The NSE, BSE and Metropolitan Stock Exchange of India have said they would stop licensing their indexes and securities data to foreign exchanges, asserting that such agreements had led trading to migrate outside of the country.
India's top bourses — National Stock Exchange, BSE and Metropolitan Stock Exchange of India — said they would stop licensing their indexes and securities data to foreign exchanges, asserting that such agreements had led trading to migrate outside of the country.
After several round of meetings with the Finance Ministry and SEBI, the exchanges decided to withdraw licenses with foreign exchange. “Exchanges or their subsidiaries/group entities or any other entity having licensing arrangement with Exchanges shall not license/provide Indian Indices and/or the data including the price of Indian securities to any foreign exchange and/ or trading platforms for trading or settling derivatives in any form in a foreign jurisdiction,” NSE, BSE and Metropolitan Stock Exchange of India said in a joint statement late on Friday.

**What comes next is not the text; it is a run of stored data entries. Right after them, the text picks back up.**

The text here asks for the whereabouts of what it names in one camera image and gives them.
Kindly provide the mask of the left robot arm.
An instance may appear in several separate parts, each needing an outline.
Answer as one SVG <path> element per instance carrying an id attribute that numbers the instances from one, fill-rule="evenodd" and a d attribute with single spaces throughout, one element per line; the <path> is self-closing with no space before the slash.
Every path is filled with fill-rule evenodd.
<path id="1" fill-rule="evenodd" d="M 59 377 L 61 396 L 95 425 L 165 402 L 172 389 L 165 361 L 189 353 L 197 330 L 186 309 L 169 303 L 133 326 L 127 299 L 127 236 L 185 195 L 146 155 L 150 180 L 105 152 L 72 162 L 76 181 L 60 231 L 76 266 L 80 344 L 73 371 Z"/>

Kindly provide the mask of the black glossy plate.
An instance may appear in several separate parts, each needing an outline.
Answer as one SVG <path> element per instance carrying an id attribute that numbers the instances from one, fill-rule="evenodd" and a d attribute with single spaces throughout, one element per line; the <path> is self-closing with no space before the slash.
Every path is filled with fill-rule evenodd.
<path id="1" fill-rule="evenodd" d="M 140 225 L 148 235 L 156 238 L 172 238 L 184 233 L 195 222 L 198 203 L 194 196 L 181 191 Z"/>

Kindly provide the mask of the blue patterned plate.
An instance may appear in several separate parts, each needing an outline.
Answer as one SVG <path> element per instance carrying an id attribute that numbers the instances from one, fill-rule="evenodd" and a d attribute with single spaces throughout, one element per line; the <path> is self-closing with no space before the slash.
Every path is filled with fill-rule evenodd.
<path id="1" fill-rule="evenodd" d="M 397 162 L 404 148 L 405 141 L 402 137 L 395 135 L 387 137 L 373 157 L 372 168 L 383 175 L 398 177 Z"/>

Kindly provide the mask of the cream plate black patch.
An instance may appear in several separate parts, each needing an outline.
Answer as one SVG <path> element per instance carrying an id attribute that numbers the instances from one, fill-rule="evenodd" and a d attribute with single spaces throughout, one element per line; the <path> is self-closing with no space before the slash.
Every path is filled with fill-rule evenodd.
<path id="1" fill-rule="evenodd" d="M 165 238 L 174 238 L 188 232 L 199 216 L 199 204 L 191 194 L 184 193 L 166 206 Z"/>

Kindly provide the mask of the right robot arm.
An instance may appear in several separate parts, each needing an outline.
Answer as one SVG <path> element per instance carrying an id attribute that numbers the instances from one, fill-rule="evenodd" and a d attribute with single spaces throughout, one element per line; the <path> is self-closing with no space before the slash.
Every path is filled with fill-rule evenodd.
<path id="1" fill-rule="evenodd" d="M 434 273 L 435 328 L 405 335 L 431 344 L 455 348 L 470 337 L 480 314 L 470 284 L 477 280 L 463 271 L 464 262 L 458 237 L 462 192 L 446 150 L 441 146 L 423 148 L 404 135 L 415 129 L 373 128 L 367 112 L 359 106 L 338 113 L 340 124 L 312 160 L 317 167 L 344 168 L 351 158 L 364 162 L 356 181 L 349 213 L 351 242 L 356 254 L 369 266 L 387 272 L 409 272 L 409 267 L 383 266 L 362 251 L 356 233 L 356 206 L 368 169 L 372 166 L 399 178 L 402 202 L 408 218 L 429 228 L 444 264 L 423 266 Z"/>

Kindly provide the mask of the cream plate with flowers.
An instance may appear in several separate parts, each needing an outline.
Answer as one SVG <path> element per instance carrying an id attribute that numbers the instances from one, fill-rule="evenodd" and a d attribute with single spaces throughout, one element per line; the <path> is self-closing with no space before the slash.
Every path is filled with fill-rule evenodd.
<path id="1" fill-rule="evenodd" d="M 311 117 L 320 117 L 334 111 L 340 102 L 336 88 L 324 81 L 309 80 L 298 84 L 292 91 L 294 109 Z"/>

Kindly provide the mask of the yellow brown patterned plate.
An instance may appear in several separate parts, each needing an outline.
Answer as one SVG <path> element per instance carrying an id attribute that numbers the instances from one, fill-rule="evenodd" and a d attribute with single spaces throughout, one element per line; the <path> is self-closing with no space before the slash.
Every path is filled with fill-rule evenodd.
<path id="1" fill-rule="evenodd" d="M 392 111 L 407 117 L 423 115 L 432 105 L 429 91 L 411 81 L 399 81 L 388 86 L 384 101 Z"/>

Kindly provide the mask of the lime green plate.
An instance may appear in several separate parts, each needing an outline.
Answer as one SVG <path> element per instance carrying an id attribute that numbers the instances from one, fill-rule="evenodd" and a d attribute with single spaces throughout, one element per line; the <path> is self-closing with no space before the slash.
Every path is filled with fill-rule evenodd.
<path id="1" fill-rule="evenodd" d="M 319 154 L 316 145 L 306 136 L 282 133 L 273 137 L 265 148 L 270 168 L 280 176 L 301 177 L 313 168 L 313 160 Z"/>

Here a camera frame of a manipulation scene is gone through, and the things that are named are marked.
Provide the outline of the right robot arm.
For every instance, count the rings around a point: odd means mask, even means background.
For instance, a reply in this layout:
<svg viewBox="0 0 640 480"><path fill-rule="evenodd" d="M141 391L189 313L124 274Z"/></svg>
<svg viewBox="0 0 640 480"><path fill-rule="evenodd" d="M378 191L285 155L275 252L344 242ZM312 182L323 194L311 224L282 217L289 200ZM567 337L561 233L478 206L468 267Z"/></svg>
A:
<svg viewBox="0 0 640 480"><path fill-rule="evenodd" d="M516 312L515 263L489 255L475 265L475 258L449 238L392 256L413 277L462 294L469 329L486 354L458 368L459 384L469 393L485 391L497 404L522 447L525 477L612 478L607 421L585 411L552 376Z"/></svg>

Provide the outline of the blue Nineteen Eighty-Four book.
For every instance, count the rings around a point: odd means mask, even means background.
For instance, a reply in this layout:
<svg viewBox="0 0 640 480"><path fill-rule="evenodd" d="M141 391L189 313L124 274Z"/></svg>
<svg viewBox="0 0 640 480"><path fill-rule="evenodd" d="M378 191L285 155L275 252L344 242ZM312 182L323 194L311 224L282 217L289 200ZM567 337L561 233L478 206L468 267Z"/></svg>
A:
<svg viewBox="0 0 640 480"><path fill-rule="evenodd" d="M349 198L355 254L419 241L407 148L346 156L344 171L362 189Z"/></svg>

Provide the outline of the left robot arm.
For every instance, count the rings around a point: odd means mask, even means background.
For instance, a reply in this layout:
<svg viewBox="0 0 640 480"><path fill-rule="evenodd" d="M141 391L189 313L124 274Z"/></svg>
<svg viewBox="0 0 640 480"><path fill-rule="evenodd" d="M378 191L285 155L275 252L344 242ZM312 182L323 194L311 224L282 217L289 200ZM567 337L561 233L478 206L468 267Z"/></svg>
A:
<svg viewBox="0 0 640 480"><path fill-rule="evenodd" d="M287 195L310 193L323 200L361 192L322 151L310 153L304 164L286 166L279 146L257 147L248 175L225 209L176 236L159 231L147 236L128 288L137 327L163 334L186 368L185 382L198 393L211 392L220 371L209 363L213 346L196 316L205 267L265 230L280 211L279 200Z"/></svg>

"It is observed that for various reasons the volumes in derivative trading based on Indian securities including indices have reached large proportions in some of the foreign jurisdictions, resulting in migration of liquidity from India, which is not in the best interest of Indian markets," the statement said.
The order essentially means that foreign exchanges and trading platforms can’t use indexes and data for derivatives. Also, they can no longer trade any existing derivatives. The existing licensing agreements will end immediately, subject to notice periods, the National Stock Exchange, BSE Ltd and Metropolitan Stock Exchange of India said in a joint statement late on Friday.
Vikram Limaye, CEO and MD of NSE told CNBC-TV18, "I don’t think there is any question of being an outlier with this move. The objective is to consolidate liquidity in the Indian markets."
"NSE's contract with SGX Nifty has a six-month notice period. The data use is governed by a commercial contract. Contracts can be terminated," he said.
'Appropriate framework is in place to ensure liquidity does not move offshore. Don’t want to constrain flows into India. We will continue to share data with entities raising ETF money,' he said.
This is part of an on-going conversation between exchanges and SEBI, Limaye said.
SEBI is aware of BSE’s and NSE’s move on terminating the data-sharing contracts. Don’t see any reciprocal action by any foreign exchanges, Limaye added.
The government and SEBI feel that without licence makes product illegal and sophisticated investors will not invest in an illegal product.
As per a regulatory official said: “If NSE withdraws their license with SGX, it will not able to trade on live single stock future on top 50 companies. Even if they do, it will be a product which doesn’t have legal validity. Sophisticated investors won’t invest in an illegal product”.
On the other hand, Finance Ministry feels that the International Finance Center has been set up to cope with foreign market including Singapore.
In IFSC, the government abolished short term gain which makes IFSC at par with other markets. However, it would be difficult for exchange when FPI or FII starts trading on SGX to get back to India. Prime Minister Narendra Modi established Gift city to retain Indian market in the country and stop exporting our market to other exchanges.
Source close to development told Moneycontrol, “In this matter PMO was keeping eye on the development as it is trying to get business back into India. In this case, businesses were diverting to other country.”Earlier, SEBI had banned participatory notes taking naked derivative positions in the Indian market. Also renegotiation of double tax avoidance agreement with Singapore stripped off the tax benefits Singaporean investors enjoyed. In the wake of the amended tax treaty and p-note ban, there is a high demand from investors to trade in Indian stocks on SGX, where transaction costs, compliance requirements, and taxation are far more favourable.